● The task
Repeat the listing in full. Nothing may be added or left out.

● Given data
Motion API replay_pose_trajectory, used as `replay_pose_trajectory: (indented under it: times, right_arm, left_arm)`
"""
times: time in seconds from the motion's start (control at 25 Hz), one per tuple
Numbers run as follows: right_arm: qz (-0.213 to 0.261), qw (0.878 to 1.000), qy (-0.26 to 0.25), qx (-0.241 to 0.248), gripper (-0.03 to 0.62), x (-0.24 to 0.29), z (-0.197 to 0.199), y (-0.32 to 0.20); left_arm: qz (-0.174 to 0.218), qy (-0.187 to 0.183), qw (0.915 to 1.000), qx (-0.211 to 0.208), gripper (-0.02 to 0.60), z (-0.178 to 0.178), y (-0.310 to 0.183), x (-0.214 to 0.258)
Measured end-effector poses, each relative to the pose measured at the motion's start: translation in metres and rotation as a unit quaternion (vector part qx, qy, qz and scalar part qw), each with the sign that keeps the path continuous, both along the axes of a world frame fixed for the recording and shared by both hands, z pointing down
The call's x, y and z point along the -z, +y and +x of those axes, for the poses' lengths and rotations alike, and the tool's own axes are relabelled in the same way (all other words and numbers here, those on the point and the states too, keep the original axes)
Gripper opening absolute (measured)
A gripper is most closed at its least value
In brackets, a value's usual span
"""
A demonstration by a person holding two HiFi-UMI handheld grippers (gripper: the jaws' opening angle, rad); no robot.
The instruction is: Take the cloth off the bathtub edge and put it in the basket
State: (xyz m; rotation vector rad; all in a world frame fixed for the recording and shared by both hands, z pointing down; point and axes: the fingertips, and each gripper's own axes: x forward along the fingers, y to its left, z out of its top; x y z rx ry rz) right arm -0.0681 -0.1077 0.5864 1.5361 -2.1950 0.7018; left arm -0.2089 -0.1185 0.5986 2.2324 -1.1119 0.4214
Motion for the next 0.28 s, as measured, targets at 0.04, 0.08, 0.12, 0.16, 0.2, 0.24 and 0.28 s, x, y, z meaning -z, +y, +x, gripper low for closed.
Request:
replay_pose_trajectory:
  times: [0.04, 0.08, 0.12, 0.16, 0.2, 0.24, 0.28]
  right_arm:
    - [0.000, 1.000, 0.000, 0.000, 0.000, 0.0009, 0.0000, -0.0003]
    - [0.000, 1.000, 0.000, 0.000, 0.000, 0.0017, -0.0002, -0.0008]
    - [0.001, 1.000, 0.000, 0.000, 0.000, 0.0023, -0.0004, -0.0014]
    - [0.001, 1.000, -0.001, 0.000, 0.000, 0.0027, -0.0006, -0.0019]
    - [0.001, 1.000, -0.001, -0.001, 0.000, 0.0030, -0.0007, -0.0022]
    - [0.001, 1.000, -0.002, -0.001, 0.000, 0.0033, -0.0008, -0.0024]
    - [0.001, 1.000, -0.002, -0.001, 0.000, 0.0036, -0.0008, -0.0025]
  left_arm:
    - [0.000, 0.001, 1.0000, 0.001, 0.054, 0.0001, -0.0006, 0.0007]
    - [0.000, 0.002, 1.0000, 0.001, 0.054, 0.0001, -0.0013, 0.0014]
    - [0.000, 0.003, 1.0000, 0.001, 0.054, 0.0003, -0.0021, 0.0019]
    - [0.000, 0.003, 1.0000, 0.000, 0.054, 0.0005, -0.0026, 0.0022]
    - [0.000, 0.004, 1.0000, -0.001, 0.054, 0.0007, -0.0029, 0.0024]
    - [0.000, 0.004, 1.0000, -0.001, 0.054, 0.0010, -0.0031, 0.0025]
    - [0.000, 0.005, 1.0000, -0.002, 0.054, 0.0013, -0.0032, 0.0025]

● Solution to this exercise
Motion API replay_pose_trajectory, used as `replay_pose_trajectory: (indented under it: times, right_arm, left_arm)`
"""
times: time in seconds from the motion's start (control at 25 Hz), one per tuple
Numbers run as follows: right_arm: qz (-0.213 to 0.261), qw (0.878 to 1.000), qy (-0.26 to 0.25), qx (-0.241 to 0.248), gripper (-0.03 to 0.62), x (-0.24 to 0.29), z (-0.197 to 0.199), y (-0.32 to 0.20); left_arm: qz (-0.174 to 0.218), qy (-0.187 to 0.183), qw (0.915 to 1.000), qx (-0.211 to 0.208), gripper (-0.02 to 0.60), z (-0.178 to 0.178), y (-0.310 to 0.183), x (-0.214 to 0.258)
Measured end-effector poses, each relative to the pose measured at the motion's start: translation in metres and rotation as a unit quaternion (vector part qx, qy, qz and scalar part qw), each with the sign that keeps the path continuous, both along the axes of a world frame fixed for the recording and shared by both hands, z pointing down
The call's x, y and z point along the -z, +y and +x of those axes, for the poses' lengths and rotations alike, and the tool's own axes are relabelled in the same way (all other words and numbers here, those on the point and the states too, keep the original axes)
Gripper opening absolute (measured)
A gripper is most closed at its least value
In brackets, a value's usual span
"""
A demonstration by a person holding two HiFi-UMI handheld grippers (gripper: the jaws' opening angle, rad); no robot.
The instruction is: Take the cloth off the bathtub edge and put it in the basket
State: (xyz m; rotation vector rad; all in a world frame fixed for the recording and shared by both hands, z pointing down; point and axes: the fingertips, and each gripper's own axes: x forward along the fingers, y to its left, z out of its top; x y z rx ry rz) right arm -0.0681 -0.1077 0.5864 1.5361 -2.1950 0.7018; left arm -0.2089 -0.1185 0.5986 2.2324 -1.1119 0.4214
Motion for the next 0.28 s, as measured, targets at 0.04, 0.08, 0.12, 0.16, 0.2, 0.24 and 0.28 s, x, y, z meaning -z, +y, +x, gripper low for closed.
Request:
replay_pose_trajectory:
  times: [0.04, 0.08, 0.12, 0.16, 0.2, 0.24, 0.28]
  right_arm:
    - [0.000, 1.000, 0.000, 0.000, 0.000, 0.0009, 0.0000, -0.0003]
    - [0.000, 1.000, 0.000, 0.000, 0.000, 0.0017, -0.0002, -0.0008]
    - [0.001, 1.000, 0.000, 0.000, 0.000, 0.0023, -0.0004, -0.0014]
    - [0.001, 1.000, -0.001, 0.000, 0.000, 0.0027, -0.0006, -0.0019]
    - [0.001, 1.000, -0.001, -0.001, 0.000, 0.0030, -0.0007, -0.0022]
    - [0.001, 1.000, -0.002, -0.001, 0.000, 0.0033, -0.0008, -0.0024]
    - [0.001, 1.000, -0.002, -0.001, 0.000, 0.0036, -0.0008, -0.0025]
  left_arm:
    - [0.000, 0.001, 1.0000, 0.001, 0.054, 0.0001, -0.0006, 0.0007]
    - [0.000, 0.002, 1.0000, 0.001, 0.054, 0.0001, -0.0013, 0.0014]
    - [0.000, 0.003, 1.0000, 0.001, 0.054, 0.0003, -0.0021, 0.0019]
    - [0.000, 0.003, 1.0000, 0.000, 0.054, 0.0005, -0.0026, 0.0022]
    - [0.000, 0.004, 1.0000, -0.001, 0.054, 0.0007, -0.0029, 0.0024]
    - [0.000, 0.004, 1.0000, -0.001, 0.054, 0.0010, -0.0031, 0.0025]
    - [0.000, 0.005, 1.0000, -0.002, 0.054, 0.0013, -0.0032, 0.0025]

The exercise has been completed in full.